Drawing on their deep bench of experience across a number of industry verticals, Polsinelli’s cross-disciplinary National Biometric Privacy Law team is experienced in counseling and representing companies on a wide range of issues related to the collection, storage and usage of biometric data. Our Biometric Privacy team has the experience necessary to help companies of all sizes navigate the increasingly treacherous legal landscape in this rapidly expanding area of law.

Litigation

As multiple states move to enact statutes regulating the use of biometric data, the threat of putative class actions looms large over companies across the country. Polsinelli’s litigators have extensive experience representing companies against claims under these statutes, including successful defense of numerous claims filed under the Illinois Biometric Information Privacy Act (BIPA). Our experience includes representing clients in the following industries:

  • Hospitality
  • Retail
  • Food service
  • Healthcare   
  • Casino/Gaming

As part of our full-picture approach to assessing and defending against biometric privacy claims, our team also counsels clients on their potential recourse against others, such as system vendors and other intermediaries and contractors, as well as other contribution and indemnity rights potentially available to our clients by contract or common law. This includes counseling our clients regarding potential insurance coverage for these claims, as well as potential third-party claims and indemnification from vendors or other sources.

Compliance and Regulatory

Polsinelli’s National Biometric Privacy team also has experience representing information security providers creating and deploying cutting edge biometric identification solutions, and we provide experienced counsel and guidance to clients in all industries to help them ensure their compliance with biometric privacy laws across the United States. Our experience includes:

  • Privacy Policy Development – Developing written privacy policies that address the organization’s practices regarding the handling of biometric data.
  • Release and Consent Preparation – Preparing releases and individual consents to the organization’s biometric data policies and practices, including the use, storage and disclosure of biometric data.
  • M&A Due Diligence – Analyzing the biometric privacy law compliance posture of target companies in the context of M&A due diligence.
  • Vendor Management – Counseling organizations with respect to vendor biometric privacy practices, including drafting contractual language specific to biometric privacy and security requirements.

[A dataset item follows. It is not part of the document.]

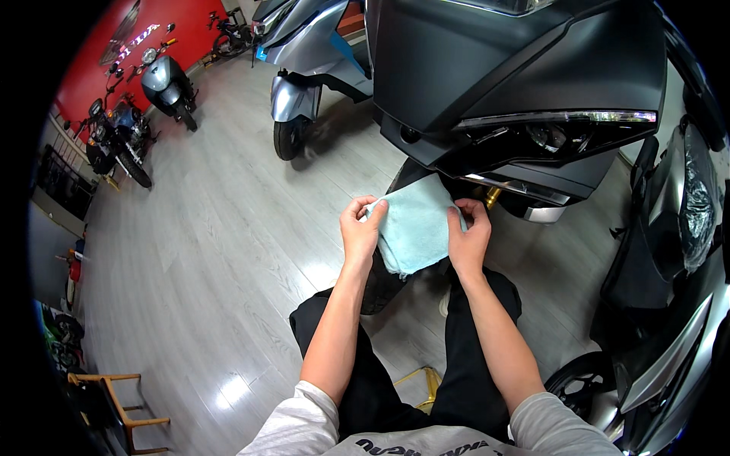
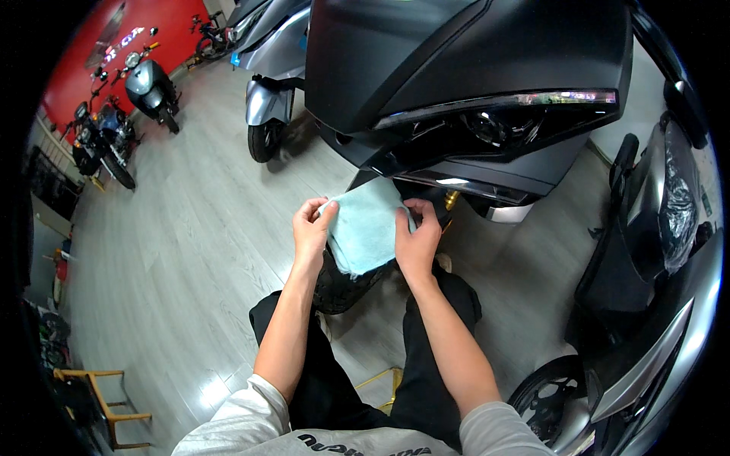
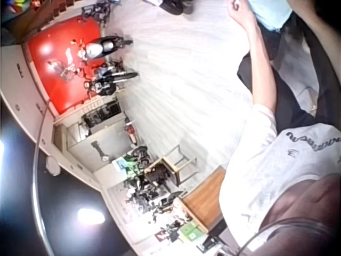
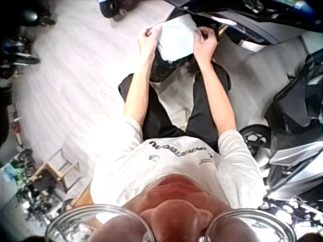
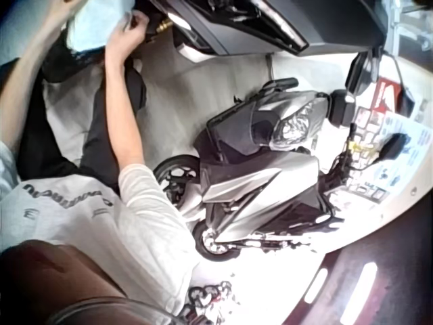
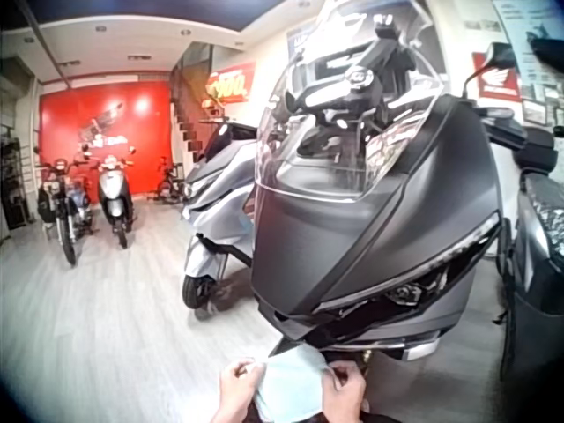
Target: The person wipes the front fender of a black motorcycle with a light blue microfiber cloth. They repeatedly fold the cloth and wipe the same area, focusing on the upper and side surfaces of the fender.
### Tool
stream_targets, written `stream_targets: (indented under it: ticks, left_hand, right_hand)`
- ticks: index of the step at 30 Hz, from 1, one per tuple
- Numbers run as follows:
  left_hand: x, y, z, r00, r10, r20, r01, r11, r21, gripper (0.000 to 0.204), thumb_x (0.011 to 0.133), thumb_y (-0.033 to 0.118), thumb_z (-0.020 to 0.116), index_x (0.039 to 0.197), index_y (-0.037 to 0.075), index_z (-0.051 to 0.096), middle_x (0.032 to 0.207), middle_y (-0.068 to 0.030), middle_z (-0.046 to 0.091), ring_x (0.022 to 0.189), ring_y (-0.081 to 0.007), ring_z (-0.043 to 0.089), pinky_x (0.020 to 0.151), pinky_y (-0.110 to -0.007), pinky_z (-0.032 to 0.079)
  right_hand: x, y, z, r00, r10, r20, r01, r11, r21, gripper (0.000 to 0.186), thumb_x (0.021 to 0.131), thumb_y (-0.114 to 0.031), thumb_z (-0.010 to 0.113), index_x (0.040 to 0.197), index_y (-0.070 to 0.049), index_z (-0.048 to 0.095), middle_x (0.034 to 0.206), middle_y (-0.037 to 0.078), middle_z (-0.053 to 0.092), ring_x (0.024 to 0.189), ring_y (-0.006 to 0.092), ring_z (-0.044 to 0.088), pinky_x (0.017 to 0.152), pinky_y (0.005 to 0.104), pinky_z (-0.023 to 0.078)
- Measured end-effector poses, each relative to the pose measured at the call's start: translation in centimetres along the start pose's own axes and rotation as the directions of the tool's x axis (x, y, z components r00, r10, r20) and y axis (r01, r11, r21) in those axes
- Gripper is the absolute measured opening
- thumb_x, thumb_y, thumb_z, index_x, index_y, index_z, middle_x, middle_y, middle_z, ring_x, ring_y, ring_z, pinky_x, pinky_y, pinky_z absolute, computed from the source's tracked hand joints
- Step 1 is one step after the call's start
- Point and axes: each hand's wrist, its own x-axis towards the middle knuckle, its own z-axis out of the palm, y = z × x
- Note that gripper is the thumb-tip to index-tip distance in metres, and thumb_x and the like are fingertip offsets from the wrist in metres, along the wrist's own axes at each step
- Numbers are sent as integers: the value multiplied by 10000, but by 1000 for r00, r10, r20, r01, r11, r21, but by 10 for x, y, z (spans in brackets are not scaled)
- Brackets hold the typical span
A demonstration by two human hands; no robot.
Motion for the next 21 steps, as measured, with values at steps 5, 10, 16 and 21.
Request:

The Biometric Privacy team regularly counsels clients on these and other issues in connection with the development of comprehensive privacy and security programs that achieve compliance with myriad state, federal and international data privacy laws.

Labor & Employment

Polsinelli’s National Biometric Privacy team also helps clients navigate the developing landscape of biometric and privacy laws related to their workplaces and employees. BIPA and other comparable laws can create unexpected pitfalls as numerous providers offer time management solutions that utilize employee fingerprints, retina scans, and other biometric identifiers. Biometric identifiers can also be used to secure access to physical locations or confidential materials. While these tools can be effective means of tracking productivity and maintaining security, they can also create unforeseen liabilities if not thoughtfully implemented.  

To this end, our Biometric Privacy team helps clients establish policies and procedures to assist employers in technical compliance with applicable law. The team also advises clients on evaluating vendor agreements with an eye towards mitigating risk and ensuring that compliance does not slip through the cracks. When litigation arises, our Labor & Employment attorneys have the deep bench of experience necessary to step in to defend our clients’ interests, while also considering our clients’ business objectives throughout all phases of litigation.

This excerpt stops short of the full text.